Lists Home |
Date Index |
If I understand you correctly, you want to stream-parse a potentially huge
XML document so as not to put it all in memory, but you want to identify
certain branches to be tree-parsed and/or validated, etc?
If you're not averse to using Perl, the XML::Twig module is designed to do
exactly that, and easily.
The site (http://www.xmltwig.com/) seems to be down right now but there's a
tutorial here: http://www.xml.com/pub/a/2001/03/21/xmltwig.html and module
documentation here: http://search.cpan.org/~mirod/XML-Twig-3.15/Twig.pm
> -----Original Message-----
> From: Guillaume Lebleu [mailto:email@example.com]

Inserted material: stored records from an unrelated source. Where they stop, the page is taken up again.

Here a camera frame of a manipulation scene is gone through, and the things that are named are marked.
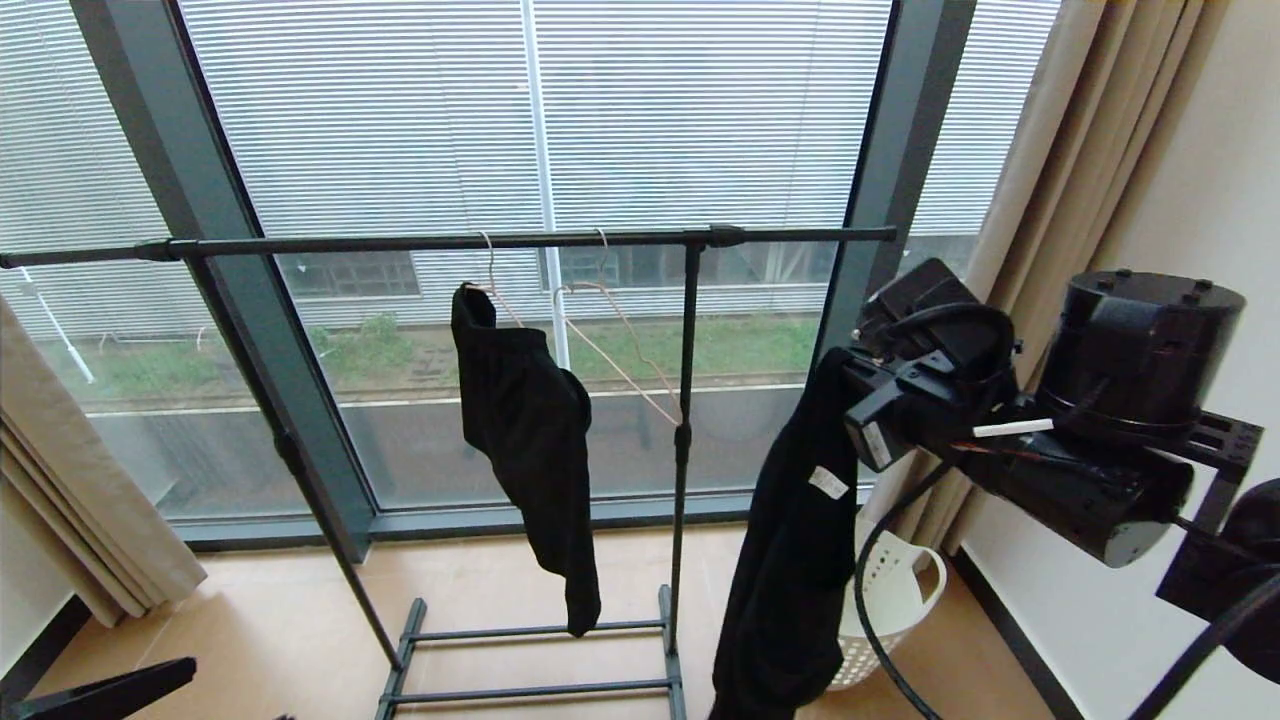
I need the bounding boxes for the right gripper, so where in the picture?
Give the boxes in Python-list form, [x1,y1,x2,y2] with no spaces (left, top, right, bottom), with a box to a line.
[842,360,1001,473]

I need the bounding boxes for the black garment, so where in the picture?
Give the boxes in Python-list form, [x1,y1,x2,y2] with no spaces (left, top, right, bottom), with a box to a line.
[450,283,604,639]
[707,345,873,720]

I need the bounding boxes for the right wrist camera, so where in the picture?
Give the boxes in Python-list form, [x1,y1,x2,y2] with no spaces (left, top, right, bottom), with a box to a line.
[853,258,1021,386]

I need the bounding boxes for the beige curtain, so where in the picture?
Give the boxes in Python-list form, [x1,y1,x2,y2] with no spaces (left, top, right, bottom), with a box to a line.
[858,0,1231,557]
[0,295,209,629]

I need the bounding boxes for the white laundry basket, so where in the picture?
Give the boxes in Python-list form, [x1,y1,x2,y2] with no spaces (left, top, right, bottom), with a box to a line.
[824,505,949,692]

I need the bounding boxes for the black clothes rack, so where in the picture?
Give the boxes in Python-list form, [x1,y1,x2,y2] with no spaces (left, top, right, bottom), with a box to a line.
[0,225,899,720]

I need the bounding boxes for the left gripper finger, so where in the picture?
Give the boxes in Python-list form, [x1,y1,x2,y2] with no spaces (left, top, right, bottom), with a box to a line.
[8,656,199,720]

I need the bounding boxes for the pink clothes hanger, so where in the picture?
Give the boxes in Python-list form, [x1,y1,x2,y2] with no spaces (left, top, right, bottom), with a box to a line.
[462,231,528,331]
[553,228,687,429]

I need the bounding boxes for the window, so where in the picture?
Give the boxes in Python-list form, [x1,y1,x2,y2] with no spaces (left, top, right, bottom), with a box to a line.
[0,0,1061,549]

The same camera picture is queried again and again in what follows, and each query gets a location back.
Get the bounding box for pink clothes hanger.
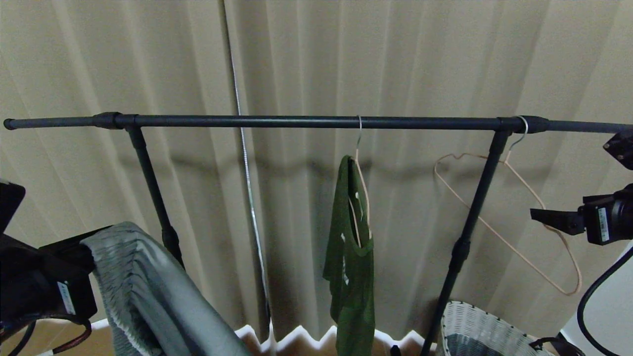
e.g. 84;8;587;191
434;116;583;296
349;116;372;248

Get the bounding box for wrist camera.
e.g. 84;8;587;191
0;180;26;235
603;130;633;171

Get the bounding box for black clothes rack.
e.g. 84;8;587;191
2;112;633;356

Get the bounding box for white laundry basket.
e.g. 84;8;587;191
440;301;587;356

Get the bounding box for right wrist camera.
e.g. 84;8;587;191
603;130;633;171

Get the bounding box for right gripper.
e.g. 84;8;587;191
530;184;633;246

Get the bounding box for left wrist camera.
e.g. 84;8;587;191
0;180;26;235

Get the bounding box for pale grey garment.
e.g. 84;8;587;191
82;222;253;356

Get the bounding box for green long-sleeved shirt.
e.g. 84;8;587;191
323;156;375;356

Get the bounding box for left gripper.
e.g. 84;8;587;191
0;226;112;332

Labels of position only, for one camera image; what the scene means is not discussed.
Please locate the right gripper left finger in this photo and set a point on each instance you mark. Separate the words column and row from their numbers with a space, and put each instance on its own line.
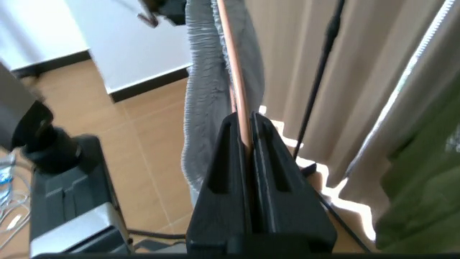
column 219, row 216

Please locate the clear plastic bottle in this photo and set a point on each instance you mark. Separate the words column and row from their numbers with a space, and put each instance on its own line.
column 5, row 176

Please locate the black clothes rack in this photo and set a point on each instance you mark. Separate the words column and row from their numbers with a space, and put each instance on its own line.
column 323, row 54

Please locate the beige curtain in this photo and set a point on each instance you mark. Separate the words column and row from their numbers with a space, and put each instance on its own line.
column 287, row 54

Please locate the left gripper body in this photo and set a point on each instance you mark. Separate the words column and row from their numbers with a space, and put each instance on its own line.
column 174, row 11

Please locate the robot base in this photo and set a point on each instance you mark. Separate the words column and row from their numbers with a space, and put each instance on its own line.
column 72, row 198

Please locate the pink clothes hanger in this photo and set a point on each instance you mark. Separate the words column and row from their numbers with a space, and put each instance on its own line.
column 235, row 72

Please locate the green long-sleeved shirt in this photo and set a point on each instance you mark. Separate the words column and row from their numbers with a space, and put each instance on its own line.
column 424, row 180

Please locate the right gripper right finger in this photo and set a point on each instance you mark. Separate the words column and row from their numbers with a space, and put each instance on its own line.
column 287, row 216

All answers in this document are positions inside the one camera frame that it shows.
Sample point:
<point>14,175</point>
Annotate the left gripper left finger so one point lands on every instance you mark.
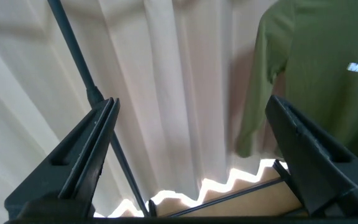
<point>67,174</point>

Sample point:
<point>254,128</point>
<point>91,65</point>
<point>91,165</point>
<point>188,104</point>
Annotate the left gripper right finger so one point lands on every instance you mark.
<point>322,171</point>

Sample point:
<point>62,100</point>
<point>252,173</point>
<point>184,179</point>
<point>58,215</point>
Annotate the green printed t-shirt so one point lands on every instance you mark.
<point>322,62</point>

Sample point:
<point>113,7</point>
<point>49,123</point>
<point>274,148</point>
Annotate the black clothes rack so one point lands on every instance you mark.
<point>73,49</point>

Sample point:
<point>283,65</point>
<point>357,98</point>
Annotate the beige curtain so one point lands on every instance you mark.
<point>166,77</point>

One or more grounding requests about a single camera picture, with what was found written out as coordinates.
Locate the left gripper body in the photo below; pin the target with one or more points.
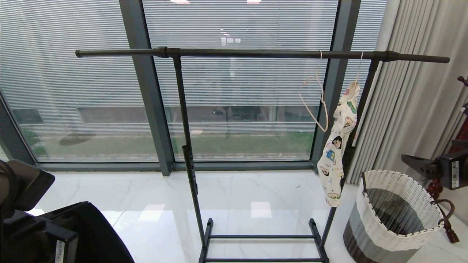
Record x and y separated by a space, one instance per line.
33 241

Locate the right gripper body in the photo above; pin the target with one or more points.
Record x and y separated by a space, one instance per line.
457 171

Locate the black garment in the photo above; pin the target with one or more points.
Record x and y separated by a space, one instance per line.
95 237

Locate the cream printed garment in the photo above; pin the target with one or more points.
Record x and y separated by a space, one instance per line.
334 164

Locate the pink clothes hanger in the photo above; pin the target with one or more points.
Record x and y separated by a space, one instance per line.
359 69
321 98

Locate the white laundry basket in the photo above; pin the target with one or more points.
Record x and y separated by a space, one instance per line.
402 182

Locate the black clothes rack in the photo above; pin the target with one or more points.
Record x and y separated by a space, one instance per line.
256 53

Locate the dark wooden coat stand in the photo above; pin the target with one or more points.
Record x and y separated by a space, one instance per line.
435 190

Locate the beige curtain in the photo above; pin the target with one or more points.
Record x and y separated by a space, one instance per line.
413 91

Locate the window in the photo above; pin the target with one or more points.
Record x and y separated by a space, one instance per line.
237 91

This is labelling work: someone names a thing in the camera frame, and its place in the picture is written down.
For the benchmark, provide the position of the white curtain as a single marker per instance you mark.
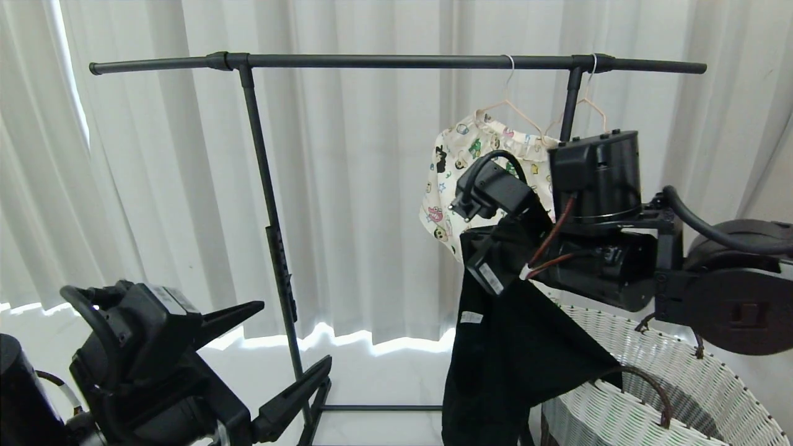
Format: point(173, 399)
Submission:
point(155, 173)

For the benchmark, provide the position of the white laundry basket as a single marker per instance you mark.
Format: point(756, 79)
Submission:
point(712, 396)

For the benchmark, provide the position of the cream printed garment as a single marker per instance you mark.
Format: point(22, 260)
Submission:
point(458, 161)

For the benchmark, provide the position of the black garment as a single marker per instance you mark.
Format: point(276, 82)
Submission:
point(514, 359)

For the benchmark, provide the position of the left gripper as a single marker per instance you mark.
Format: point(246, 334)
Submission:
point(167, 402)

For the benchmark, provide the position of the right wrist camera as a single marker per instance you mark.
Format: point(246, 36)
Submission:
point(495, 192)

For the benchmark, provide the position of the black clothes rack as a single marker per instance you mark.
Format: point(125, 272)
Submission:
point(403, 61)

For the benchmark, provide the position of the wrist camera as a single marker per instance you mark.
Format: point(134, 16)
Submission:
point(155, 316)
point(495, 192)

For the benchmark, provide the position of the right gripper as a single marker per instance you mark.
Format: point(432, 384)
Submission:
point(595, 272)

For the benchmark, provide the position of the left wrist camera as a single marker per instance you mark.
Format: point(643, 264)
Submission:
point(155, 316)

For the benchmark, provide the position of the pink clothes hanger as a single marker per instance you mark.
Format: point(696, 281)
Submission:
point(517, 110)
point(599, 111)

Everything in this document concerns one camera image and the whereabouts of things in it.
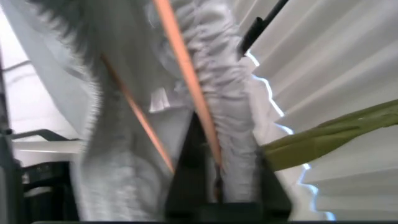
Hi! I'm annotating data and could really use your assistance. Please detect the pink clothes hanger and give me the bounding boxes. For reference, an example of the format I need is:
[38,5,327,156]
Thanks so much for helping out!
[99,0,224,175]

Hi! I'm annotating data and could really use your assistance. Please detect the pale grey shorts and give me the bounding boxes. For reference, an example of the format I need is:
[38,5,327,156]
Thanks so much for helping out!
[0,0,274,222]

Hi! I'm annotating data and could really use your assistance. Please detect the black clothes rack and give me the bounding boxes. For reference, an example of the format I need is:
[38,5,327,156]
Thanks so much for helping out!
[235,0,290,60]

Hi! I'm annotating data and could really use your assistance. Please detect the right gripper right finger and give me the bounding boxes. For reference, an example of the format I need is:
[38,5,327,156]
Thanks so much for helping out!
[257,151,293,221]

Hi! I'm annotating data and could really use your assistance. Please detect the white curtain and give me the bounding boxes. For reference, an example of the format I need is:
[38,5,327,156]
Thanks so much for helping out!
[231,0,398,222]

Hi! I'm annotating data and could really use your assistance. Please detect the green printed t-shirt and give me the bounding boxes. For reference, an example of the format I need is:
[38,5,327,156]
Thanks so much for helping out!
[262,98,398,172]

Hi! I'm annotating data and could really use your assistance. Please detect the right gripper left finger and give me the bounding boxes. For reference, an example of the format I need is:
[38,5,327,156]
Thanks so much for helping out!
[164,111,223,221]

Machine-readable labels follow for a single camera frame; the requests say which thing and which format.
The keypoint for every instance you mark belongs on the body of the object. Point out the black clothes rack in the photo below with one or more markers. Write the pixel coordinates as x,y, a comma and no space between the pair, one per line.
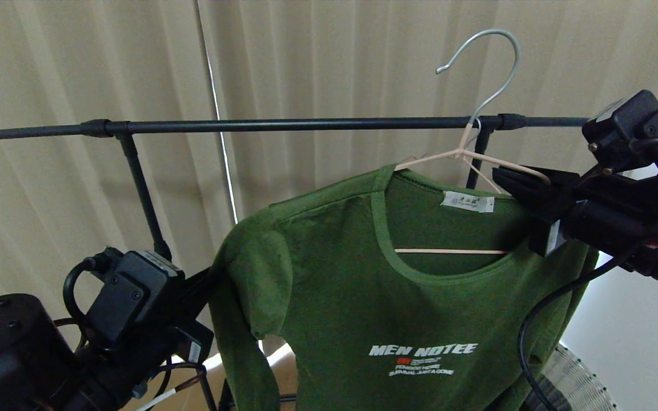
306,123

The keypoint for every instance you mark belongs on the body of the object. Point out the green long-sleeved shirt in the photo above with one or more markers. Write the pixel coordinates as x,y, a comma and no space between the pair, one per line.
334,285

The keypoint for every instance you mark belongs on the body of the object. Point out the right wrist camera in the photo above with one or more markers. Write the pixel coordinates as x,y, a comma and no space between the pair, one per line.
626,125

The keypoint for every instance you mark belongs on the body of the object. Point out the pink clothes hanger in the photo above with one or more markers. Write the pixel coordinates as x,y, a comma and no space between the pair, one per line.
463,149
483,178

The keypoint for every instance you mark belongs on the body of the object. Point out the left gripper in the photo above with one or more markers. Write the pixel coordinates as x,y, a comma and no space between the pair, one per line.
135,377

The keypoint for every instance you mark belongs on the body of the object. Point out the white laundry basket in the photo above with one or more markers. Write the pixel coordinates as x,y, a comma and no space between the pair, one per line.
586,377

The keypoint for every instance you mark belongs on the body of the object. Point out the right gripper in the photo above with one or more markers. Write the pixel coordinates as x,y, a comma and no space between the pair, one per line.
609,220

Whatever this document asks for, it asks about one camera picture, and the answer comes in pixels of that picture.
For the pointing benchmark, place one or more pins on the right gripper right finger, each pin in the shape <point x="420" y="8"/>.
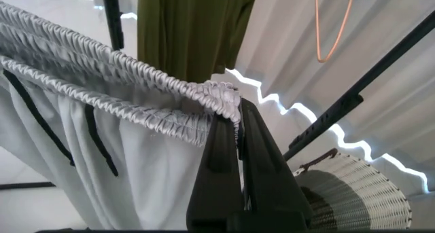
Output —
<point x="272" y="192"/>

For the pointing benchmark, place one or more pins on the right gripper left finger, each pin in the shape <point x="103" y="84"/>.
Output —
<point x="217" y="192"/>

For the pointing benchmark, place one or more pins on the pale grey garment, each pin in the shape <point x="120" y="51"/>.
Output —
<point x="153" y="158"/>

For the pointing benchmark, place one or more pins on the green sleeveless shirt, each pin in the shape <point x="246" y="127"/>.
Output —
<point x="187" y="29"/>

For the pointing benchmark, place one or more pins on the white laundry basket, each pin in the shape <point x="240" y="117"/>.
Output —
<point x="374" y="192"/>

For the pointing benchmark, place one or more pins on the pink clothes hanger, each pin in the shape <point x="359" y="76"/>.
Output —
<point x="317" y="22"/>

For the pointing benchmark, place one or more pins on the white curtain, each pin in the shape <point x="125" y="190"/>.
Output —
<point x="391" y="90"/>

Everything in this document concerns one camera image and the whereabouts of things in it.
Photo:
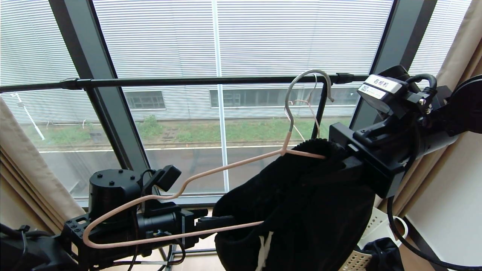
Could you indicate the pink clothes hanger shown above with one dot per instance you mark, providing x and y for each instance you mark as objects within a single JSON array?
[
  {"x": 226, "y": 165},
  {"x": 314, "y": 113}
]

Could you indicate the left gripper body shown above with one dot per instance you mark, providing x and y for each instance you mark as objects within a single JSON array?
[{"x": 165, "y": 226}]

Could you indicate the beige curtain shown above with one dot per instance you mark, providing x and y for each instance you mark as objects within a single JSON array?
[
  {"x": 459, "y": 45},
  {"x": 26, "y": 169}
]

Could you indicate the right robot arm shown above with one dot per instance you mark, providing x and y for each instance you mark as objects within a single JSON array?
[{"x": 467, "y": 105}]

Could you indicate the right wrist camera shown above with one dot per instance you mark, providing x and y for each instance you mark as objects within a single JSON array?
[{"x": 384, "y": 90}]

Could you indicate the white laundry basket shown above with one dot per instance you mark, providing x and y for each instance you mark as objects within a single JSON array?
[{"x": 376, "y": 226}]

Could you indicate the black garment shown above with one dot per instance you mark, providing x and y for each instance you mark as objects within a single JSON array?
[{"x": 384, "y": 256}]

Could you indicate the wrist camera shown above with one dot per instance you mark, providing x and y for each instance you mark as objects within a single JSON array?
[
  {"x": 165, "y": 178},
  {"x": 384, "y": 90}
]

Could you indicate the black clothes rack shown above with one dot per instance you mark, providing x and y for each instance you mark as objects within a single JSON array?
[{"x": 150, "y": 81}]

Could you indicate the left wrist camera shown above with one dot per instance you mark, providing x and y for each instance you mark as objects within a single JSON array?
[{"x": 165, "y": 178}]

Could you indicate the window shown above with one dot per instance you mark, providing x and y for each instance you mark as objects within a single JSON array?
[{"x": 150, "y": 37}]

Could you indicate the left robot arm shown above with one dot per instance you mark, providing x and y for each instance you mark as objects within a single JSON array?
[{"x": 113, "y": 192}]

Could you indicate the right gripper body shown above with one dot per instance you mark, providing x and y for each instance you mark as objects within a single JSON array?
[{"x": 380, "y": 165}]

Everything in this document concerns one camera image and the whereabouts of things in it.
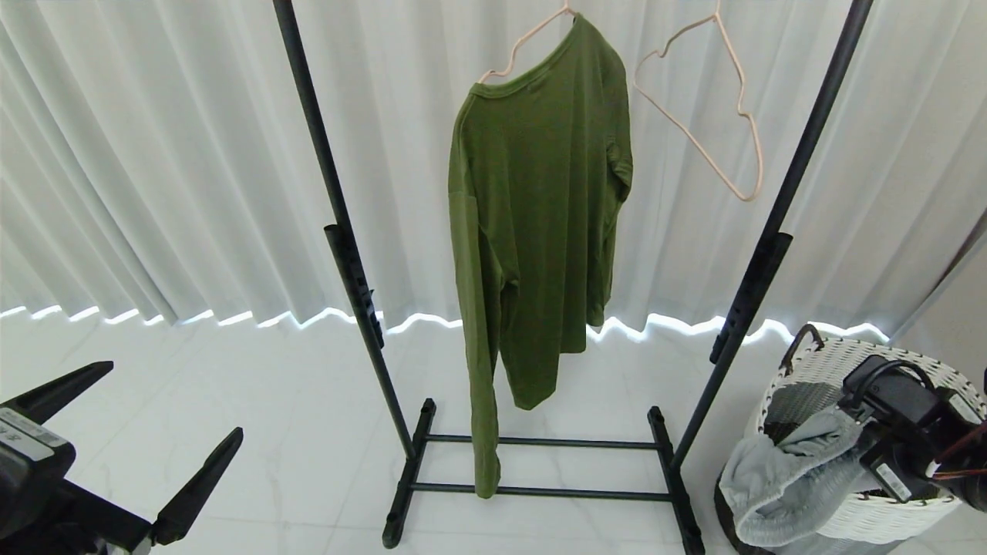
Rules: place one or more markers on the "pink clothes hanger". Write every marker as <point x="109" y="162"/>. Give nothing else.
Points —
<point x="513" y="46"/>
<point x="759" y="169"/>

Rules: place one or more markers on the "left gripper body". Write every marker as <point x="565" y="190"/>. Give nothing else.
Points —
<point x="100" y="524"/>

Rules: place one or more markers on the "white curtain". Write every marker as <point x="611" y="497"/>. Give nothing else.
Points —
<point x="193" y="154"/>

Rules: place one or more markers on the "white laundry basket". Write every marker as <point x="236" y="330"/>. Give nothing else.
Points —
<point x="887" y="516"/>

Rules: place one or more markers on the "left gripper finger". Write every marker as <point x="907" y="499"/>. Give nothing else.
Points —
<point x="193" y="493"/>
<point x="62" y="389"/>

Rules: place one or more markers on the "green printed shirt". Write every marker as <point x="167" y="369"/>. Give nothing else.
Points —
<point x="540" y="193"/>

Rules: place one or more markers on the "black clothes rack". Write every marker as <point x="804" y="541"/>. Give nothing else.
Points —
<point x="351" y="270"/>

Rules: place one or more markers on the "pale grey shorts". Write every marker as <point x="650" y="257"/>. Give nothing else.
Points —
<point x="786" y="478"/>

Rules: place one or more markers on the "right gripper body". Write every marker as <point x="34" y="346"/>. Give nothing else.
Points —
<point x="910" y="462"/>

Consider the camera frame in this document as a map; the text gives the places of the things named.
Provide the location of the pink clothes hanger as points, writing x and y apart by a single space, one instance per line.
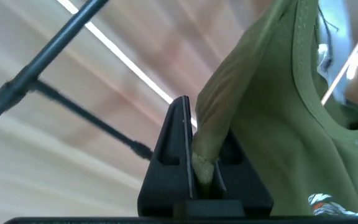
350 58

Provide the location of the beige curtain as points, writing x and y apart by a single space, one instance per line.
166 46

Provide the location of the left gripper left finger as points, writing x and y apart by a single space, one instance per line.
166 180

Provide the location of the green garment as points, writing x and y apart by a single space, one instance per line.
275 124

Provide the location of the black clothes rack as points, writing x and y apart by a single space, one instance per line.
42 59

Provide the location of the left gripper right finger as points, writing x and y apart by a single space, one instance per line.
244 183

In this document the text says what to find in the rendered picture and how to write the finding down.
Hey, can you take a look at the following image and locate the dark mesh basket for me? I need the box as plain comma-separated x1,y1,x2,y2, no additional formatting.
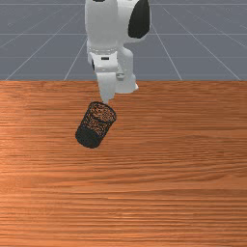
74,100,118,150

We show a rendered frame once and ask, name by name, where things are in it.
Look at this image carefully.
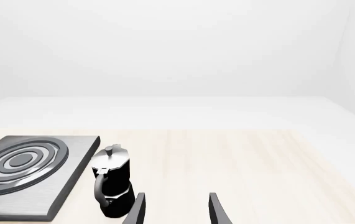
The flat black stove plate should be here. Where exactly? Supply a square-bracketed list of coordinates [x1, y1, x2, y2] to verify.
[0, 134, 101, 222]

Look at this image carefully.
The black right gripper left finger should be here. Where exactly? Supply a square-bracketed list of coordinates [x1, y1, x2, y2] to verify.
[121, 192, 147, 224]

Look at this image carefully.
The black moka pot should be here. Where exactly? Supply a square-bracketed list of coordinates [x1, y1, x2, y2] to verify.
[90, 144, 136, 219]

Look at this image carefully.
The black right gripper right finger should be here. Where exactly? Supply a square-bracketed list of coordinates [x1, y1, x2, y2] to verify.
[208, 192, 233, 224]

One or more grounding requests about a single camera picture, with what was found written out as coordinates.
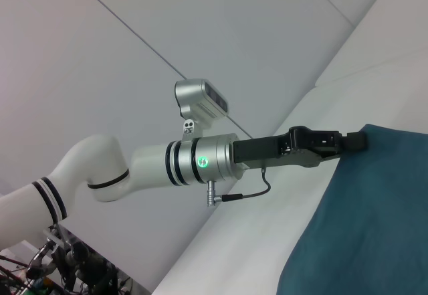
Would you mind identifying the small silver plug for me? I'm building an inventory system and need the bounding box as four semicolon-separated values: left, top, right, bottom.
205;179;225;209

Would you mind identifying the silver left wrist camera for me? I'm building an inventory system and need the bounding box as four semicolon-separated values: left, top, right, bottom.
173;78;231;129

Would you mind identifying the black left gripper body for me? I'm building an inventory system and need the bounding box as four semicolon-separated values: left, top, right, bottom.
232;125;342;170

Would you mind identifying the dark equipment with tangled wires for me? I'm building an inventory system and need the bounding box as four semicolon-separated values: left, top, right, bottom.
0;223;151;295

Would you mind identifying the teal t-shirt with beige print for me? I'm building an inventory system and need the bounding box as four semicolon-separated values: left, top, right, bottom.
276;123;428;295

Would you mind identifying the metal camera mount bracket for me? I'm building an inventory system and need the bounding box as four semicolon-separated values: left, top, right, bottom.
181;117;211;142

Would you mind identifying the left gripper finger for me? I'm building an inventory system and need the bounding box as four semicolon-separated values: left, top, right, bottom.
310;129;370;157

> Sent: Wednesday, June 16, 2004 3:02 PM
> To: firstname.lastname@example.org
> Subject: [xml-dev] progressive parsing of XML. Any technology
> out there?
> Assuming I receive a very large XML document coming in
> through HTTP, for instance, a big SOAP message that embeds
> other XML documents and unstructured data in base64 encoded
> values, and let's say I want to validate information in my
> SOAP Header and return a response as fast as possible, but I
> want to process (esp. validate) the rest of my XML document
> What I would like to do is control the branches of my tree I
> want to parse and to what depth (hence the term "progressive
> parsing"), and end up with some objects that point to
> unparsed xml for the branches and depth I don't need for my
> preliminary processing.
> Of course, I want something that is pretty dynamic and does
> not require low level SAX coding on the application developer.
> (Right now, the only way out there is to use things like
> SOAP+Attachments, where you actually are not using XML so
> that there is an explicit separation between multiple XML
> documents that can be parsed separately, but this approach
> then makes a design when you have XML documents containing
> pointers to other documents in the MIME message received that
> needs to be resolved, etc.).
> Are there technologies out there to do this in a better way?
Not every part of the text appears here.